--- DESCRIPTION OF THE TASK ---
The data below holds a line containing "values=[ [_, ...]" and a line containing "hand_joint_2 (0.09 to"; please quote exactly those two lines and every line between them, and nothing else.

--- PROVIDED ENTRIES ---
#####
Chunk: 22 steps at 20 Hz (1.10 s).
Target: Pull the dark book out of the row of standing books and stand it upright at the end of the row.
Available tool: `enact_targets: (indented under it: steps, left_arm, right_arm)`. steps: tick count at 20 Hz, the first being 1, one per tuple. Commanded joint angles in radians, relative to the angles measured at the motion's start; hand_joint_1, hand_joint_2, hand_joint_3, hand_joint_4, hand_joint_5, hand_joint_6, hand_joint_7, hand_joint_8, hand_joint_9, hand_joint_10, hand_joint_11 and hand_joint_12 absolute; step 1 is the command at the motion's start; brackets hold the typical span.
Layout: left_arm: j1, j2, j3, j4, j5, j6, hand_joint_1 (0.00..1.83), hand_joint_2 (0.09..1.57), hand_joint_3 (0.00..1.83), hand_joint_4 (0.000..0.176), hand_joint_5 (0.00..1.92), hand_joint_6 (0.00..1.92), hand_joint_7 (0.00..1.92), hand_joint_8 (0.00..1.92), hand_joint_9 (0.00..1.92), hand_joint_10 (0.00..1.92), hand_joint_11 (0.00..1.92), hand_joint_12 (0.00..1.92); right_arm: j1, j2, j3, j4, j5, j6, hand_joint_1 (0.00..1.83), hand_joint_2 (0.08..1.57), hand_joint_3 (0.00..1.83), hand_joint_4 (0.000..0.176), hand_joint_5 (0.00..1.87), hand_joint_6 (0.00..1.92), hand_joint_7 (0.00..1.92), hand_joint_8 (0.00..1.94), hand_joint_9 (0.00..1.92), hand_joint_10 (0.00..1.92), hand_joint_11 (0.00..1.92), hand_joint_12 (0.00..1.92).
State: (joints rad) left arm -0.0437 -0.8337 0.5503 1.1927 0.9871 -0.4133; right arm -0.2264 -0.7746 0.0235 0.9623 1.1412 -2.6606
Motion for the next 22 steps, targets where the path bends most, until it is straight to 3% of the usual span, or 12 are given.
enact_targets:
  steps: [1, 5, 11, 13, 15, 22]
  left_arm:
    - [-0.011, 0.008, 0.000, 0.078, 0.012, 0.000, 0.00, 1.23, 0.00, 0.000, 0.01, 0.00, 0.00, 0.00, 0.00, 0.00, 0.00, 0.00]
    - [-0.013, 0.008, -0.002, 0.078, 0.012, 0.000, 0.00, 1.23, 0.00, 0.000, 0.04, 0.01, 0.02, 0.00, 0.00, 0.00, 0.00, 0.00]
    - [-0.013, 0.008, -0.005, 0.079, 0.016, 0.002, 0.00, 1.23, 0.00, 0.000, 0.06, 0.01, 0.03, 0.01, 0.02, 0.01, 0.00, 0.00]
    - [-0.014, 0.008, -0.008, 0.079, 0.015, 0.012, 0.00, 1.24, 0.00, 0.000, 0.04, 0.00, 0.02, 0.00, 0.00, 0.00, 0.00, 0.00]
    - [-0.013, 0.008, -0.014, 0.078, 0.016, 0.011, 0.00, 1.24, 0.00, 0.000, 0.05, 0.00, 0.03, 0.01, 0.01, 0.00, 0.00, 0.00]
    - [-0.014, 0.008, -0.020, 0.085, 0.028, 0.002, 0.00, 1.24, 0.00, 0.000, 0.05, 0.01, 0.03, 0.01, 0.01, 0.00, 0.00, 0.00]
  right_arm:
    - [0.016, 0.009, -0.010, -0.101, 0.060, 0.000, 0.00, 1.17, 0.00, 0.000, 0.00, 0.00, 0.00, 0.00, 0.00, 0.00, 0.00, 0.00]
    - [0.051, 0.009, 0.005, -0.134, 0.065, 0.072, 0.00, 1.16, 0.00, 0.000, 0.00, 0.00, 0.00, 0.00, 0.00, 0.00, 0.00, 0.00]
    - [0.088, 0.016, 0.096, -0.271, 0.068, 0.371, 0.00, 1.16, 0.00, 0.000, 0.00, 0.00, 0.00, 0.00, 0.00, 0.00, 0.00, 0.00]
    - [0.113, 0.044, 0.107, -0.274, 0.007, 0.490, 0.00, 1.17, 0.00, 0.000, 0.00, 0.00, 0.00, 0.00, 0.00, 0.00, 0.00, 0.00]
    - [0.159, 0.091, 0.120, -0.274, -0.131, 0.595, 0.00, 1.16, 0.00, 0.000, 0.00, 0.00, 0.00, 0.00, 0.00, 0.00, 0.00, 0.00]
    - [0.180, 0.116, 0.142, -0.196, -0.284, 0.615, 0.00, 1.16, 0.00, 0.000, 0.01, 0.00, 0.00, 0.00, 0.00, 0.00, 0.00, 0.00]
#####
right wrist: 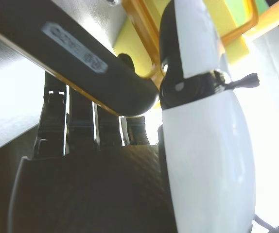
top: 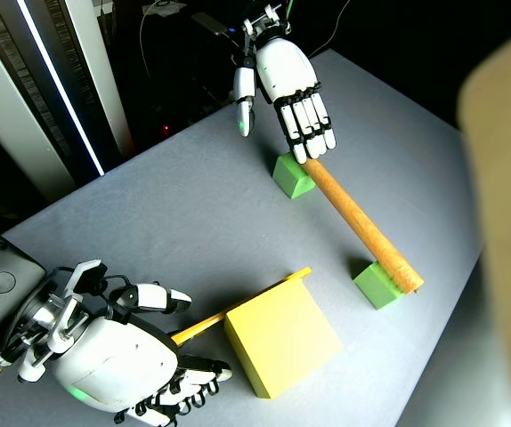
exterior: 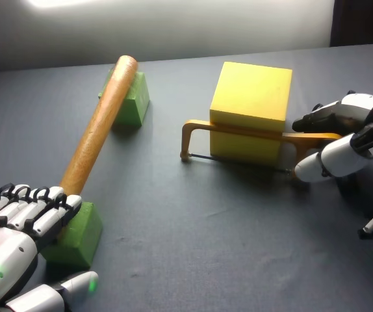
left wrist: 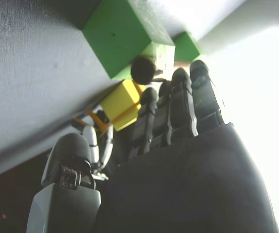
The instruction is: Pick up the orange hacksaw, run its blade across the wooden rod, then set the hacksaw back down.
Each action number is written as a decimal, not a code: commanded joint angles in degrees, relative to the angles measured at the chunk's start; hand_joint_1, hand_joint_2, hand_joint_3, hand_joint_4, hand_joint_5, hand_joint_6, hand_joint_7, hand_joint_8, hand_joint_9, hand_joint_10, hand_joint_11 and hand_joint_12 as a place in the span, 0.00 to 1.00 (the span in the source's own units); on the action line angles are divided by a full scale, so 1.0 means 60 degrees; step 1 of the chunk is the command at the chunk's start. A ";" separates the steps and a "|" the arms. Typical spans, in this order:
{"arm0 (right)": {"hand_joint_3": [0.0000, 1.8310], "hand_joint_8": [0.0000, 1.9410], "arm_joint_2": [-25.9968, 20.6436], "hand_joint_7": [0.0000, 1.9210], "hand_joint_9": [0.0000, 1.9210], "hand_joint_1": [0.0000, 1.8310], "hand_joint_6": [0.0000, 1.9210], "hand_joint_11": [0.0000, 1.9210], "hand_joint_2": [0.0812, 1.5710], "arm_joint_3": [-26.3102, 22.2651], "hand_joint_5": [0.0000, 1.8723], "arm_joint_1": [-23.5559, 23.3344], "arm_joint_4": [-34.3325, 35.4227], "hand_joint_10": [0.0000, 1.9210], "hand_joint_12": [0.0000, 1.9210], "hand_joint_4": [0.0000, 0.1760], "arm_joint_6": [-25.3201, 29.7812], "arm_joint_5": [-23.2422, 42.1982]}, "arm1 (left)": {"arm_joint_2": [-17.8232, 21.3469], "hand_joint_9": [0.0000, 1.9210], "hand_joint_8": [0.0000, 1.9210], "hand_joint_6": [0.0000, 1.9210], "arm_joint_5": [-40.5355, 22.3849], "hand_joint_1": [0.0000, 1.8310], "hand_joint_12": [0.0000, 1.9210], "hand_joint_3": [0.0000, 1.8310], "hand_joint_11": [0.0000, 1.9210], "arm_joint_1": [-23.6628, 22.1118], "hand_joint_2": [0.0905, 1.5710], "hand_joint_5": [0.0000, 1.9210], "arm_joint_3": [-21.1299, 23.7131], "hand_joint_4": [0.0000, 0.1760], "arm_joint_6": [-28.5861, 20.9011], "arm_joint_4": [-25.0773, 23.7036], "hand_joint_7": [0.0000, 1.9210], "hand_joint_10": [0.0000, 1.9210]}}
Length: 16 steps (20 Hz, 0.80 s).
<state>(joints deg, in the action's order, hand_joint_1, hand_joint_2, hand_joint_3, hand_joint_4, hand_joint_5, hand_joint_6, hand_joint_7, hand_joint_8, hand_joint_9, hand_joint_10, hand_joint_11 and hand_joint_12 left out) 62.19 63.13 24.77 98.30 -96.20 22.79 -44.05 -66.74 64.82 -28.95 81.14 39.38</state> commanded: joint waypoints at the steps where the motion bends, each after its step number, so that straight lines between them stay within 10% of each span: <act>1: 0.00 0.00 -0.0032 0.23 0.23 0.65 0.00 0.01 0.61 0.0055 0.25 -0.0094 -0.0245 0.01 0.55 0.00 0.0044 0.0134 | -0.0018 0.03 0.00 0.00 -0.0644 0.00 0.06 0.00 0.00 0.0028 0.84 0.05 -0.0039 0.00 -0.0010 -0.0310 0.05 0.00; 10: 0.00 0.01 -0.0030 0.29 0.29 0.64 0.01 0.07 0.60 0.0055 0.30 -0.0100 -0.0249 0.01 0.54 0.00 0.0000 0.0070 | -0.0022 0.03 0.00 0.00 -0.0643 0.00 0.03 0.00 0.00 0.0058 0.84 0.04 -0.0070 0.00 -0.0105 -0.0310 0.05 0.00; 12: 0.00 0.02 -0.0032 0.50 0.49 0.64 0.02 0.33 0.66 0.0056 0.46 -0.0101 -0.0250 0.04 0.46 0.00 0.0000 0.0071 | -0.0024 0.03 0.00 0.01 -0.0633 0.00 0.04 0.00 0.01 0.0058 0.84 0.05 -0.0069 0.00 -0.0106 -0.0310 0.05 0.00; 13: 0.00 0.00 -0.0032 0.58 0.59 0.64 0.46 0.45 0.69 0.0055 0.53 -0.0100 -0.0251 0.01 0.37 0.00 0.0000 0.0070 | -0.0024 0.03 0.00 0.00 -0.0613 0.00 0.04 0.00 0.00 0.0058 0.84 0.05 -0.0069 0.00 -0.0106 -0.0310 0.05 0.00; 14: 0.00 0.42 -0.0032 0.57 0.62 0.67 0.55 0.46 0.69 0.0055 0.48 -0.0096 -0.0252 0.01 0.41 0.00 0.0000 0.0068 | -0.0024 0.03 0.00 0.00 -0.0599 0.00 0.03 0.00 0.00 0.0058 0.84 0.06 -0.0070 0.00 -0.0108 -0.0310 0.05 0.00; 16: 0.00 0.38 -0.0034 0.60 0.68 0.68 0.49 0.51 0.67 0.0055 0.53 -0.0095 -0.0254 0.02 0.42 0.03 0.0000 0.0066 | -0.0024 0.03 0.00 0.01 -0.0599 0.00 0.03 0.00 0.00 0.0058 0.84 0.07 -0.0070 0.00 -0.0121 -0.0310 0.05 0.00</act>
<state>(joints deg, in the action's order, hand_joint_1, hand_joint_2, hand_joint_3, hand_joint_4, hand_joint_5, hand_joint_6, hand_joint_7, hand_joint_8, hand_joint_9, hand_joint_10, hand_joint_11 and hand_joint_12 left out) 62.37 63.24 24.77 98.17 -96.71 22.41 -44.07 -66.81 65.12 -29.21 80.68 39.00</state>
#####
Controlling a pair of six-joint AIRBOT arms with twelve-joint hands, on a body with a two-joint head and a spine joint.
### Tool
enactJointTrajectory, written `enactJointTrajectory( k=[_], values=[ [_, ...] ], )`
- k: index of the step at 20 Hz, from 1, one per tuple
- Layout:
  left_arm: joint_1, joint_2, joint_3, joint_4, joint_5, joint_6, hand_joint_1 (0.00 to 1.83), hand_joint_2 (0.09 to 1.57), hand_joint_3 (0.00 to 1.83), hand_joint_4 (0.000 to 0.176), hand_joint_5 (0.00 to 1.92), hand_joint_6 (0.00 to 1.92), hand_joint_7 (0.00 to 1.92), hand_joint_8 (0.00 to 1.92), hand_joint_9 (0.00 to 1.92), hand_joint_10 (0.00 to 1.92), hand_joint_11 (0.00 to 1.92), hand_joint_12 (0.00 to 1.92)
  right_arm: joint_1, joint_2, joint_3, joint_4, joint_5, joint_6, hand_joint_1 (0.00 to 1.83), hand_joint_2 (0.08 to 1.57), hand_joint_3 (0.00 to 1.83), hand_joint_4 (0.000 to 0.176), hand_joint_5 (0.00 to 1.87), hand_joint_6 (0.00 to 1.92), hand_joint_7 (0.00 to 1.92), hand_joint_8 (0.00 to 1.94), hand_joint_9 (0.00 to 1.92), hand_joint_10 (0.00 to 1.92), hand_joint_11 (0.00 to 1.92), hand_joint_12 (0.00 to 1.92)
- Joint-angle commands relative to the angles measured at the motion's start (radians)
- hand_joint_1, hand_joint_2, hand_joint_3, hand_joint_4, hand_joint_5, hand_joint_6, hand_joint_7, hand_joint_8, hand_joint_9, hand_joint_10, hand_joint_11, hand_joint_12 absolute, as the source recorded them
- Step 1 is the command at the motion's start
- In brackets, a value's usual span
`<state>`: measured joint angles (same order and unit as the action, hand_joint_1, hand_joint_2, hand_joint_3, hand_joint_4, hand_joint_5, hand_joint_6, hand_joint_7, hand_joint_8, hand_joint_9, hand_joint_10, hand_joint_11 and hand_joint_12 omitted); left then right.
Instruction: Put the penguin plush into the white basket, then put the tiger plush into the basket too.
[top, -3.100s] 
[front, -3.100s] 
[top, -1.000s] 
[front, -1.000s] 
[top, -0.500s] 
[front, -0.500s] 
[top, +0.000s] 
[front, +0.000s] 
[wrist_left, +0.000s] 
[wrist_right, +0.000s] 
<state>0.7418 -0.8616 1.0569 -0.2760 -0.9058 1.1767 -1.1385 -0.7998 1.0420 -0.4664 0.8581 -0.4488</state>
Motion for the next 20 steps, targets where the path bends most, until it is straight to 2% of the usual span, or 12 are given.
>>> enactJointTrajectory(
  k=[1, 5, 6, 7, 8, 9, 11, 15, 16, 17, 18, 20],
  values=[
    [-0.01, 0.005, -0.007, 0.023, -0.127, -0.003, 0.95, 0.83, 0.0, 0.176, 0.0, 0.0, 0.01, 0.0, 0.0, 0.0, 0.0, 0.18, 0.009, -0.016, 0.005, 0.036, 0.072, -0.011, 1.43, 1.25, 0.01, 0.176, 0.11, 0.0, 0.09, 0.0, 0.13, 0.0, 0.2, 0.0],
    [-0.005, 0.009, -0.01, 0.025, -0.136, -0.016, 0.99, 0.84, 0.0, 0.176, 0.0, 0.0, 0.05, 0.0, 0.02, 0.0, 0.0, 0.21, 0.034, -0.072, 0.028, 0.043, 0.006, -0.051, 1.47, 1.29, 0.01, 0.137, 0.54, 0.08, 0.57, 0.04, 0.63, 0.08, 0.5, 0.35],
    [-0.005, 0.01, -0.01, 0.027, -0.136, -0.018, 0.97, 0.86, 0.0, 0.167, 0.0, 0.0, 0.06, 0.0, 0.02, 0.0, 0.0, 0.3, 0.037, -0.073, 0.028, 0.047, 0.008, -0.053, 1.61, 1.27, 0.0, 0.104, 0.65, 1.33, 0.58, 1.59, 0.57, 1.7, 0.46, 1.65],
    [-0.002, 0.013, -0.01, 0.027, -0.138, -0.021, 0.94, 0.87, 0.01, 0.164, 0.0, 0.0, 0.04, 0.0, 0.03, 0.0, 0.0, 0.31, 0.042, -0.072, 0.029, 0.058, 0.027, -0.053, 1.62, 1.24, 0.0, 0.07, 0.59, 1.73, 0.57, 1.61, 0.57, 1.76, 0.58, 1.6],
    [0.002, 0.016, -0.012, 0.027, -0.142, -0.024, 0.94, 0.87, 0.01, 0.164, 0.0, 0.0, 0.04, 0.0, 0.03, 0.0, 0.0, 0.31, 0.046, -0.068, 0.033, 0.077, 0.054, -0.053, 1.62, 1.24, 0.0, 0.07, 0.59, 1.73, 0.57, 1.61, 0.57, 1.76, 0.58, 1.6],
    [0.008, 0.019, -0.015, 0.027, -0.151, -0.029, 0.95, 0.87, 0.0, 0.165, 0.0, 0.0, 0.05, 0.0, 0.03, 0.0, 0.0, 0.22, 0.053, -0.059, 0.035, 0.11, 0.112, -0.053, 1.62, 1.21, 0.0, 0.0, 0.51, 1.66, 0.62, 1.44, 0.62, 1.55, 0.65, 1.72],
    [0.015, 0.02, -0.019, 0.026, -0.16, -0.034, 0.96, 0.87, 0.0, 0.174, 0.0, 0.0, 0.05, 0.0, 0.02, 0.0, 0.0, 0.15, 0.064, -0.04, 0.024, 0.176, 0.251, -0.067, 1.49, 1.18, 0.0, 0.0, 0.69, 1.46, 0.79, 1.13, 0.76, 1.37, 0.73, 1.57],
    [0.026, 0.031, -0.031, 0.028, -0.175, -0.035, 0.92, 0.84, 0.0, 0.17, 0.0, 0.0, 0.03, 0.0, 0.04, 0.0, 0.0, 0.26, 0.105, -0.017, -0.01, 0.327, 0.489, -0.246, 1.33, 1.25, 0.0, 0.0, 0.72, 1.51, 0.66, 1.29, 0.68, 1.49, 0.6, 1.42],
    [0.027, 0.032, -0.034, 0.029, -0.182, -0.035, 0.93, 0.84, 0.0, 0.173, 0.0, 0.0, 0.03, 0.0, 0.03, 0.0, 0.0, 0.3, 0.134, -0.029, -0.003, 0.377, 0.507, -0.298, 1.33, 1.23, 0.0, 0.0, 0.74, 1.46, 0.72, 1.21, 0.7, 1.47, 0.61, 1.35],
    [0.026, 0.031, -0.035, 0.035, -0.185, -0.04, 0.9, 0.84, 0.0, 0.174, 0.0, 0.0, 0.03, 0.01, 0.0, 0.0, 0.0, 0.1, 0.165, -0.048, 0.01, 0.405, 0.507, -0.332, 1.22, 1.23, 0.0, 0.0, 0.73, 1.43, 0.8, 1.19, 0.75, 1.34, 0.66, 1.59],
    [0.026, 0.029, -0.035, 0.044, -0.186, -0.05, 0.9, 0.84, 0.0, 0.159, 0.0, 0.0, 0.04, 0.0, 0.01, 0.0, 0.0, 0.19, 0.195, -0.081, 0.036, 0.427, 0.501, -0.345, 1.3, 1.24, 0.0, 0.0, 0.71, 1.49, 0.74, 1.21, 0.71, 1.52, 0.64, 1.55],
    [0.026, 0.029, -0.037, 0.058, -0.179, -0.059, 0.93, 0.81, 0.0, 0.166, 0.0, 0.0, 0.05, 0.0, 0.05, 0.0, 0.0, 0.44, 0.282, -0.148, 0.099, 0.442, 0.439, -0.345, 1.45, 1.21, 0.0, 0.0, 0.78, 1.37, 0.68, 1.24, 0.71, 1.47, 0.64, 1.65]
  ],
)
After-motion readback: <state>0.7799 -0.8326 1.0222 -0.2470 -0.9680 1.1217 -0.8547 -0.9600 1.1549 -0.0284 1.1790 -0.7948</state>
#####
--- RESPONSE AREA ---
enactJointTrajectory, written `enactJointTrajectory( k=[_], values=[ [_, ...] ], )`
- k: index of the step at 20 Hz, from 1, one per tuple
- Layout:
  left_arm: joint_1, joint_2, joint_3, joint_4, joint_5, joint_6, hand_joint_1 (0.00 to 1.83), hand_joint_2 (0.09 to 1.57), hand_joint_3 (0.00 to 1.83), hand_joint_4 (0.000 to 0.176), hand_joint_5 (0.00 to 1.92), hand_joint_6 (0.00 to 1.92), hand_joint_7 (0.00 to 1.92), hand_joint_8 (0.00 to 1.92), hand_joint_9 (0.00 to 1.92), hand_joint_10 (0.00 to 1.92), hand_joint_11 (0.00 to 1.92), hand_joint_12 (0.00 to 1.92)

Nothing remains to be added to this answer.